Зато с радостью рассказывало сказки детям, они поглощали самые фантастические выдумки с раскрытыми ртами; и чем более фантастическими и удивительными те были, тем сильнее цвел румянец на их пухлых щечках. В этом нашло неожиданное утешение — ну кто бы предполагал: сказочник…! После того не раз они требовали этих страшных сказок, усаживались вокруг на полу, Михася вскарабкивалась на колени, впрочем, иногда она там так и засыпала, особенно, если сидело в салоне перед тихо играющим огнем, когда за окнами гудит зимняя метель; девочка потихоньку засыпала, а мальчишки дергали за брючины — еще, еще, что дальше. Невинная ложь, ложь очевидная текла свободным потоком: про ракообразных докторов, что ходят задом, говорящих назад и живущих в обратную сторону, которые способны вылечить любую болезнь и отвратить любое несчастье, вот только никто не может их схватить и заставить это сделать, ведь как можно спутать кого-то, кто пятится в жизни из минуты в минуту; про привидения казаков, взорванных на улицах Варшавы, мчащихся теперь на призрачных лошадях в ночные метели, и только так можно их заметить и услышать, на Повисле, на Воле, на Праге[227]: свист нагаек в свисте ветра, черные силуэты на темном фоне ночи, ружейный выстрел в полночь; про ледяную Золушку, еврейскую сиротку, что замерзла насмерть, когда родственники выгнали ее из дому, когда на Налевках прошел лют и вморозился под землю вместе с девочкой, и вот теперь она появляется, замкнутая во льду, всегда, когда по городским закоулкам ночью блуждает заблудившееся дитя — тогда замороженная сирота протягивает ему серебряные сосульки, открывает снежную бабу — колыбельку и зовет треском льда: цсспи, цсспи, цсспи; про подземных математиков, вычисляющих снизу геологические гороскопы людей, живущих над ними, точно так же, как мы читаем гороскопы по звездам — вот только они вычисляют судьбу по нашим шагам, вычерчивают черные созвездия городских фундаментов, а каждая могила для них — это ясная звезда, любая кровь, впитывающаяся в землю — это светящаяся туманность; и про то, как убегая через подвалы Цитадели[228], храбрый боевик спустился во владения геоматематиков, как научился от них вычислять будущее и просчитал даты смерти своих врагов, узнал судьбы своих друзей и родных, и как он вышел из могилы, чтобы предотвратить неизбежные несчастья, а каждый его математически рассчитанный шаг по земле изменял геометрию подземных предсказаний…

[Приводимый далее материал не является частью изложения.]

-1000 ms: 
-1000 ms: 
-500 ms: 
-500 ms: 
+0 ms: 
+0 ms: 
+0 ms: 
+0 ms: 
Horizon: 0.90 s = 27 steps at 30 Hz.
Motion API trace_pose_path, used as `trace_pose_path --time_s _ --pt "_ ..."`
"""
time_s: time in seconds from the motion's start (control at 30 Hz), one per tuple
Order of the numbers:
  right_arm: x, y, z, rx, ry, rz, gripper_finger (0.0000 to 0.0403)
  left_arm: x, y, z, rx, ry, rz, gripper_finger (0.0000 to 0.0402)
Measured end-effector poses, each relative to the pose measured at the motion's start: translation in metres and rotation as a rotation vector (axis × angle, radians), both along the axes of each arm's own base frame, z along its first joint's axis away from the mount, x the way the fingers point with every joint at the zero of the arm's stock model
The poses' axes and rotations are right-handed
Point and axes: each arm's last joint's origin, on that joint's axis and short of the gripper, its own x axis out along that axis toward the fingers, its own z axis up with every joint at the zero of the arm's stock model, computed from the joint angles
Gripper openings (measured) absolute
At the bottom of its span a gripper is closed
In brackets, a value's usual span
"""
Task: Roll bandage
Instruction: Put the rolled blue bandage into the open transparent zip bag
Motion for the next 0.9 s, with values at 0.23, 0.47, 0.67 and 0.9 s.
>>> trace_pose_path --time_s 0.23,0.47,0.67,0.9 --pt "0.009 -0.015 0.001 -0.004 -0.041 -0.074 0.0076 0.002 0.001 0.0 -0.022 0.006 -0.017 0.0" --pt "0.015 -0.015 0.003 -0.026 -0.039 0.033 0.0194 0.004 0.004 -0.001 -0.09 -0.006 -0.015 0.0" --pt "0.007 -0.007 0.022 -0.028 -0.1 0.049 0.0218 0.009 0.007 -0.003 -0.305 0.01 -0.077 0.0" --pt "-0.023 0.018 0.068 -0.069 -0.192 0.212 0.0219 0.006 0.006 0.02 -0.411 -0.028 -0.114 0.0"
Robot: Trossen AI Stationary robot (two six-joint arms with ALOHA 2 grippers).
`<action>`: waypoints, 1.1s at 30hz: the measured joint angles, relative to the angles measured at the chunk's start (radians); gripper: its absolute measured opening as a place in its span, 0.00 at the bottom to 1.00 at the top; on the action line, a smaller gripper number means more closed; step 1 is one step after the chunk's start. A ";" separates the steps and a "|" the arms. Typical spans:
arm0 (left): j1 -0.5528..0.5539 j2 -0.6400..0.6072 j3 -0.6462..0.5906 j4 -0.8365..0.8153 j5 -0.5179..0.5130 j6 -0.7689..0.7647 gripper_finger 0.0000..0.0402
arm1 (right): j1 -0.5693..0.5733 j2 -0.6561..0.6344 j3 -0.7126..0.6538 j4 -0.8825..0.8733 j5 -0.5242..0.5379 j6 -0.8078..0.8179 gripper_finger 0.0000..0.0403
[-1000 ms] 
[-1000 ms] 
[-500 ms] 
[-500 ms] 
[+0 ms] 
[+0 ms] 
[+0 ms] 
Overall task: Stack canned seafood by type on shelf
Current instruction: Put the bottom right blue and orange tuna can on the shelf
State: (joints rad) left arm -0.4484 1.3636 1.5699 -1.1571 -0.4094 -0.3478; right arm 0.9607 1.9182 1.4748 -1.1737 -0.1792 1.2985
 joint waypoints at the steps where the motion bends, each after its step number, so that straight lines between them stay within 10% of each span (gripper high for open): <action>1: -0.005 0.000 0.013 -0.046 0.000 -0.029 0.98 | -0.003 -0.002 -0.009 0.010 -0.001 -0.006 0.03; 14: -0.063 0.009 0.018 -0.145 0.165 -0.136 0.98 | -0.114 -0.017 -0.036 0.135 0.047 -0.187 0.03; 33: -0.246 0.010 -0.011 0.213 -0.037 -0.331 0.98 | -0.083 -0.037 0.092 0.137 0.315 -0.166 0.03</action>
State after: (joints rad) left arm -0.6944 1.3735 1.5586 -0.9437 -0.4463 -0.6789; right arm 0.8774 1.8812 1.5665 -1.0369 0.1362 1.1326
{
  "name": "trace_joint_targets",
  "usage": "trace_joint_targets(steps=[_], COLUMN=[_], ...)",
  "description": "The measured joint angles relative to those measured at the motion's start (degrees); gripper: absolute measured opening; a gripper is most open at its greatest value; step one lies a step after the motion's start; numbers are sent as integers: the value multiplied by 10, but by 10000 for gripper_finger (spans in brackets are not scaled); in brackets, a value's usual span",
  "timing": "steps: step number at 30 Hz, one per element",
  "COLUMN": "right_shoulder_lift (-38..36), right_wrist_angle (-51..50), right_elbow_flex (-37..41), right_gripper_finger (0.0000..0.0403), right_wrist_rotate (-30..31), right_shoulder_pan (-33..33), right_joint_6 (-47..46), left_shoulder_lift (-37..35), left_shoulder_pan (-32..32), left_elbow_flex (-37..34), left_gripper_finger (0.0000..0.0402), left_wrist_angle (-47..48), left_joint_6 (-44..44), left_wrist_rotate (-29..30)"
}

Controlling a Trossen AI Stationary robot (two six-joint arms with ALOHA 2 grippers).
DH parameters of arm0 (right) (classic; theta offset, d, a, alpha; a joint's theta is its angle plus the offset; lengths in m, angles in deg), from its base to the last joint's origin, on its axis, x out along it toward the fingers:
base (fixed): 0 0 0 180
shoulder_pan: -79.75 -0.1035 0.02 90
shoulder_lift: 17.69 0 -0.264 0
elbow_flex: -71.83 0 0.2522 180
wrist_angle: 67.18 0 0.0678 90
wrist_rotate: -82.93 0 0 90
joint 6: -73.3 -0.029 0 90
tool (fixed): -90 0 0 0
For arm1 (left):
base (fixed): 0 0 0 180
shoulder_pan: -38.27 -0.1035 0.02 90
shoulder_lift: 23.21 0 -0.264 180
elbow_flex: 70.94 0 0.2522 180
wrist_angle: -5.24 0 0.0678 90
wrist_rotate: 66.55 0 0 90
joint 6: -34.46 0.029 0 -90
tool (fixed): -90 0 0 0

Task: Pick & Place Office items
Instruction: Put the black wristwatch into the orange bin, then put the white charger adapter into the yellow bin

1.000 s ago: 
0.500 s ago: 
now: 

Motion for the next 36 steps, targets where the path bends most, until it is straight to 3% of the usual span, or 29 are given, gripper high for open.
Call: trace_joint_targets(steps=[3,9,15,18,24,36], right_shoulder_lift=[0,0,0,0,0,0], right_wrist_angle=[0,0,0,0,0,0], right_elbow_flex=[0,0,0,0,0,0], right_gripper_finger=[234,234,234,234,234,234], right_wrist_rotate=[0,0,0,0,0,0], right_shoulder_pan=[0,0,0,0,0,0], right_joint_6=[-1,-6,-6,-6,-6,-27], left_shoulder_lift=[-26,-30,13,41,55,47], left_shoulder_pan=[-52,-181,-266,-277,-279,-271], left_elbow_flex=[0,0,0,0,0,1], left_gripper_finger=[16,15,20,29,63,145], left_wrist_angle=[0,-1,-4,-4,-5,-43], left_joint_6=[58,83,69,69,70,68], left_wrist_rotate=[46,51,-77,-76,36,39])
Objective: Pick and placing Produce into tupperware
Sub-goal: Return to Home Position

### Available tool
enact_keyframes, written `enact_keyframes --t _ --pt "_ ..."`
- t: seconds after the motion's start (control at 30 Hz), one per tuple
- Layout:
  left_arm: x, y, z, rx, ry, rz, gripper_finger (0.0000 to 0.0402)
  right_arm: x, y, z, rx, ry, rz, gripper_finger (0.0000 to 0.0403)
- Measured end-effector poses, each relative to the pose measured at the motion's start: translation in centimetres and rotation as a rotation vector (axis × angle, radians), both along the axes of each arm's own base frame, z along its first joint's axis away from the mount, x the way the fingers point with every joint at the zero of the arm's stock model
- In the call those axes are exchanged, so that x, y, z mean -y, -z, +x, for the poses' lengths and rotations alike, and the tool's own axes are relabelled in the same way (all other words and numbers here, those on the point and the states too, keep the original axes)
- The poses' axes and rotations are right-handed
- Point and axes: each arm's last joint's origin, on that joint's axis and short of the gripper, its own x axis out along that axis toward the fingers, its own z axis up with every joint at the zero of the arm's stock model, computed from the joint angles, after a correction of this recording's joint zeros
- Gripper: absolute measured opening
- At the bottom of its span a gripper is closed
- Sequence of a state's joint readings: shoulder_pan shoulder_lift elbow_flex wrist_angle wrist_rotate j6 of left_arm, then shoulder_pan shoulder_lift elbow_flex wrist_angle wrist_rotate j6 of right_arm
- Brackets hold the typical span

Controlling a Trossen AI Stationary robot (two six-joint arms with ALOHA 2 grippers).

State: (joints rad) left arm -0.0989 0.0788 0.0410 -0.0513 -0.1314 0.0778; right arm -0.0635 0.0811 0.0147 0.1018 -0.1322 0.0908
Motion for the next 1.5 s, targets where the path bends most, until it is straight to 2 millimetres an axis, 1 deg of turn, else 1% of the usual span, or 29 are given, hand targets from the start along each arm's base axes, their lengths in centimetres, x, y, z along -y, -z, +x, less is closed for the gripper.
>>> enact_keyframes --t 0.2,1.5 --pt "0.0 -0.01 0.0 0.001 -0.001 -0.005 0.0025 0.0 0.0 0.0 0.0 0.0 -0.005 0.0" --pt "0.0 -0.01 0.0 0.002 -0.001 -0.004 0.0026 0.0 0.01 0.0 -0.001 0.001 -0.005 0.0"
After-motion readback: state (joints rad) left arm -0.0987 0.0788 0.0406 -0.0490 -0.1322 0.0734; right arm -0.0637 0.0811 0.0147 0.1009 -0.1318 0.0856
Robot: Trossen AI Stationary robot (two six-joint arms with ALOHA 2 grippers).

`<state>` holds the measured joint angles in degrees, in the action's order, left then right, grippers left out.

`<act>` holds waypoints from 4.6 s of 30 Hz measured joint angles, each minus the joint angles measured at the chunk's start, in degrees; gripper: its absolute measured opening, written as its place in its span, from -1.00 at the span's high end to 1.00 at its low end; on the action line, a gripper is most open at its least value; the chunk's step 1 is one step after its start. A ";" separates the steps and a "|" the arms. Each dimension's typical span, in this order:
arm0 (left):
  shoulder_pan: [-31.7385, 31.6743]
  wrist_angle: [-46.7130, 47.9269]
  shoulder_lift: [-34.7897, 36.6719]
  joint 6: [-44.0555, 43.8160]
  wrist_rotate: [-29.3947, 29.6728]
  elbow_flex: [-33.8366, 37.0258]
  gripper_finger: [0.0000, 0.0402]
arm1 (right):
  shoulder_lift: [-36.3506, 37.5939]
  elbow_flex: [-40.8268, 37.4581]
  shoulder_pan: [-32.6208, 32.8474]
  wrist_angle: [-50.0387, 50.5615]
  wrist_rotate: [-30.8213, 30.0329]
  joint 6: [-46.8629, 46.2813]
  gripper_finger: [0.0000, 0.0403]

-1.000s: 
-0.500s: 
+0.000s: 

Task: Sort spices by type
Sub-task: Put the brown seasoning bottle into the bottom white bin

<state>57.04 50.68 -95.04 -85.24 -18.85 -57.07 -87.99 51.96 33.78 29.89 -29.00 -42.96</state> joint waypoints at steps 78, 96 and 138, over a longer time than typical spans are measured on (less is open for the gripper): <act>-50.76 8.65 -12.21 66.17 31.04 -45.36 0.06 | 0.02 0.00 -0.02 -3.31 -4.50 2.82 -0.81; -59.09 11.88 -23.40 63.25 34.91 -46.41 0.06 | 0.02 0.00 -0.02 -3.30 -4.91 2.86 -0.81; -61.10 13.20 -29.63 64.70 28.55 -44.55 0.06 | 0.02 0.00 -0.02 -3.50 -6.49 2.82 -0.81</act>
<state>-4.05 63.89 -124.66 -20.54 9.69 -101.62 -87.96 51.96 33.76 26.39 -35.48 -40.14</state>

То ли чары какие-то странные, месмерические они наколдовали — я-оно совершенно забыло обо всех заботах внешнего мира, как будто тот за пределами квартиры на Цветистой семнадцать вообще не существовал; даже то, что видело из него сквозь мираже-стекольные окна, было всего лишь обманчивой иллюзией смешения красок; картинкой очередной пугающей сказки, быть может — приснившейся или же припомненной из детских представлений. Здесь — тепло, тихо, тиканье настенных часов, приглушенные голоса слуг за стенами, иногда — топот маленьких ножек и пискливый смех, иногда — визгливая опера из патефона, запах керосина, печеных пирогов и заваренного чая; а там — вой вихря, многоцветная белизна, фантастические пейзажи городского льда, поднебесные радуги ажурного моста над скованной рекой, округлые башни ледовой крепости на острове, вмерзшем в ту же реку; караваны светлячков, перемещающиеся в тумане, который в окнах приобретает все цвета радуги; мачты с трупами, выступающими над клочьями тумана, а еще выше — над слоем тумана — прямая, словно виселица, карикатура на Эйфелеву башню, прикрытая облаком вечного мрака; и проявляющиеся из этого тумана, словно акульи плавники из морских волн — сталагмитовые спины лютов. Становилось вот так перед окном, сложив руки за спиной, почти прикасаясь к стеклу, так что теплое дыхание покрывало его испариной; становилось так и глядело на белоцветную панораму Города Льда. Здесь — дом; там — страшная русская сказка. Ведь я-оно уже перешагнуло магическую линию, вошло в защитный круг, куда не имели доступа мартыновцы, петербургские агенты, террористы и правители Истории. Они остались снаружи. Здесь, в доме, они были ненастоящими. И нечего было бояться. В доме даже сердце бьется медленнее, в такт с тиканьем старинных хронометров, скрипом паркета под ногами старичка-чистильщика печей. Ладони, в которые вжимаются детские пальчики, забывают формы кулака, отмерзают от револьверной рукоятки; язык бесед за ужином не выскажет ужаса насильственного убийства. Вежливость за столом и теплая улыбка спасут человечество от войн и самых ужасных преступлений.